**Record extracts:**
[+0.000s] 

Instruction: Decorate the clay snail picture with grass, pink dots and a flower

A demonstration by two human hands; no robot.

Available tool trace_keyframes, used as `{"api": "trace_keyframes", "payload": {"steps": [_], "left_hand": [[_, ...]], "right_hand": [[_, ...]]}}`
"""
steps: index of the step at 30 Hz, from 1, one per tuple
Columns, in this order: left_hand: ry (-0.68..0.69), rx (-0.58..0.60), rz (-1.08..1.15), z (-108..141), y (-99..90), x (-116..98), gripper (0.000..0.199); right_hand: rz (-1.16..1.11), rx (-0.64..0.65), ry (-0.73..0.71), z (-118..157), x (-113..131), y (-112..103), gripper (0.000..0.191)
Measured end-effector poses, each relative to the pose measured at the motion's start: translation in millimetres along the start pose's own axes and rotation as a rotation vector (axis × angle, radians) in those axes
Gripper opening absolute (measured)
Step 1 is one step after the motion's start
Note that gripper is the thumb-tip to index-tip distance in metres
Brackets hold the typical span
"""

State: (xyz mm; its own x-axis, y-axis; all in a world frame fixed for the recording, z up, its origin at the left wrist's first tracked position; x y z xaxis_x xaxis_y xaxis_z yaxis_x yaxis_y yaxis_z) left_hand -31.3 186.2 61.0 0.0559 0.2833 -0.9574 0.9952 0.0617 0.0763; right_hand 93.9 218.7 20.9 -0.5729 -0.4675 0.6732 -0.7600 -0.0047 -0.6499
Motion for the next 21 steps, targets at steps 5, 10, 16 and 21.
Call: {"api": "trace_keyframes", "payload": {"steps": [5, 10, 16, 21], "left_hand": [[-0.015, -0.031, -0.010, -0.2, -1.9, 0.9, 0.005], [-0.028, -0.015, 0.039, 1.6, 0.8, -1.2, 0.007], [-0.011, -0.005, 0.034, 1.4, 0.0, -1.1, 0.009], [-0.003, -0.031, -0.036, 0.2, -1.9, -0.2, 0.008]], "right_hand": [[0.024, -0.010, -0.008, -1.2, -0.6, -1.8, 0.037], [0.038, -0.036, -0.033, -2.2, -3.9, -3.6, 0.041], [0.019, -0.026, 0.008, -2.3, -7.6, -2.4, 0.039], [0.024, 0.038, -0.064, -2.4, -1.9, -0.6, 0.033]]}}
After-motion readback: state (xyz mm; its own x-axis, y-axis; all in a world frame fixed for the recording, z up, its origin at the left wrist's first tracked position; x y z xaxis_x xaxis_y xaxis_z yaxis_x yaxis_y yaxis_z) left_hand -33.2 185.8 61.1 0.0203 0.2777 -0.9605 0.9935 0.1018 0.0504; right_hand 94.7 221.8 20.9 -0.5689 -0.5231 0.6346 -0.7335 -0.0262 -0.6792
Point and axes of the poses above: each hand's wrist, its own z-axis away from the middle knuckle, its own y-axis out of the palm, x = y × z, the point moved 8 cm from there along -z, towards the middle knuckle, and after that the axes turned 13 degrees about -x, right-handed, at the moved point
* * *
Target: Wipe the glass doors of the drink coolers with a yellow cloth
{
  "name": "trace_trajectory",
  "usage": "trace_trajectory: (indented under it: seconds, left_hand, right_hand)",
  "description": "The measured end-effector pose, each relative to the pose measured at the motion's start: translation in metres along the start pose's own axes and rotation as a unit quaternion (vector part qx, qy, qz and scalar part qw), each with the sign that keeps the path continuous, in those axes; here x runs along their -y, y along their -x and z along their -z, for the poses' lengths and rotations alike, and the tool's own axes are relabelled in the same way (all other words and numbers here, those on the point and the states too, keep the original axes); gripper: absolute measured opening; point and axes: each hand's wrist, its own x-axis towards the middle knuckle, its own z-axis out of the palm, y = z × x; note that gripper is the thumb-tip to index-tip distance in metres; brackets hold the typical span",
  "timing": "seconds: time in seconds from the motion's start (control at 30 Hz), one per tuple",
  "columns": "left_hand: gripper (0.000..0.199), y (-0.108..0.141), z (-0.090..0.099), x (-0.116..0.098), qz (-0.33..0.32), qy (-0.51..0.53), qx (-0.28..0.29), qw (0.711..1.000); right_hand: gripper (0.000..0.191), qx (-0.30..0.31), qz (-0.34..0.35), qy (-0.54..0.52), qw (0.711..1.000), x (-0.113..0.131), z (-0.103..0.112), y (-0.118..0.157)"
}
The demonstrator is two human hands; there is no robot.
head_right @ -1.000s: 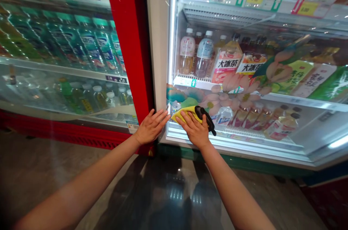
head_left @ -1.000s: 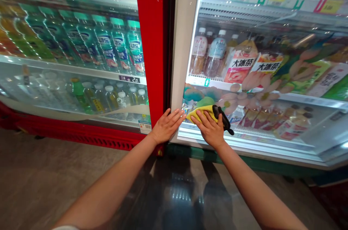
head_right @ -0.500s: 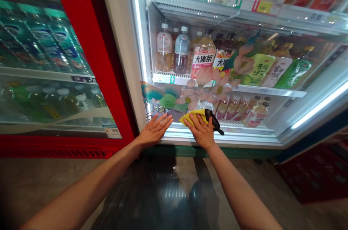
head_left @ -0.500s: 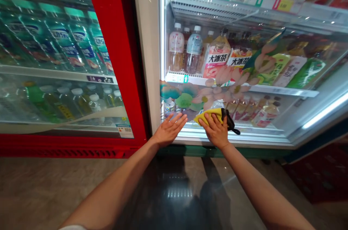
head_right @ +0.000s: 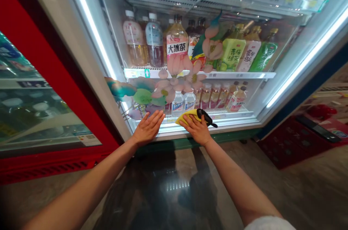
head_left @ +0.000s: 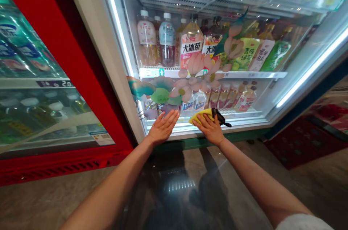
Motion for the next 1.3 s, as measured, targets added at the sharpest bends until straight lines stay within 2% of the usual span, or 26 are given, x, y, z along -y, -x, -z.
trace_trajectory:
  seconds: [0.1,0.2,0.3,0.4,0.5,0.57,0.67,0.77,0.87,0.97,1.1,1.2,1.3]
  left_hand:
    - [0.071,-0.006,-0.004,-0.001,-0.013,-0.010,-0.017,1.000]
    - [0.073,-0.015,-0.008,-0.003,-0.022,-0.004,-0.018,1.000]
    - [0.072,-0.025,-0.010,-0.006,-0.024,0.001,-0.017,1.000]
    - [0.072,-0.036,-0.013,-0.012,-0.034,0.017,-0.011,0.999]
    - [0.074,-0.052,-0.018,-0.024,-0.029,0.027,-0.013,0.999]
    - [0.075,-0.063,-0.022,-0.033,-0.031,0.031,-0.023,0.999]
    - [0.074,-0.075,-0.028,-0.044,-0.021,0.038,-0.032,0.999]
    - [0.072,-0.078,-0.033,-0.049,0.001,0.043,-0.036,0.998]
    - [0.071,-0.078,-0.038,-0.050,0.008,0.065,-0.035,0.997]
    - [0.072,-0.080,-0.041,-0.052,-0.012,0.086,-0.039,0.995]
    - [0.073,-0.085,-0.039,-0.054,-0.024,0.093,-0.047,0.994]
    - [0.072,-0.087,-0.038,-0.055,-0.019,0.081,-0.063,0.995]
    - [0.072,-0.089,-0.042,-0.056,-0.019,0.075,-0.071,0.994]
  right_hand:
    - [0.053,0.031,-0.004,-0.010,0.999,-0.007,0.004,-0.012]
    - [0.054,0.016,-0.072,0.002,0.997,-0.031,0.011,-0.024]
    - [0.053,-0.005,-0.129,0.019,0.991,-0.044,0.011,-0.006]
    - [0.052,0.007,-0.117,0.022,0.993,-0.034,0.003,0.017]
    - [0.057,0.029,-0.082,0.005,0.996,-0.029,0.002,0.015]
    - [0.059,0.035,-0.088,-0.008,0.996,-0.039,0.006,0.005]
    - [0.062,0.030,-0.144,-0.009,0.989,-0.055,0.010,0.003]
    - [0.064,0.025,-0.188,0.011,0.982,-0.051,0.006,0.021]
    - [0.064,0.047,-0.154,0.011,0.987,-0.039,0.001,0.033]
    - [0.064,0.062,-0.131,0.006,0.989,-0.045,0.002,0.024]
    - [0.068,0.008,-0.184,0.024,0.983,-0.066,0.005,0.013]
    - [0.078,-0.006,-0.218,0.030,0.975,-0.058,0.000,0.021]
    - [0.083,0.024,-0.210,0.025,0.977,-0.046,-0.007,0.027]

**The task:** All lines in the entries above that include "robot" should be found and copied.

**Exercise response:**
A demonstration by two human hands; no robot.
The demonstrator is two human hands; there is no robot.

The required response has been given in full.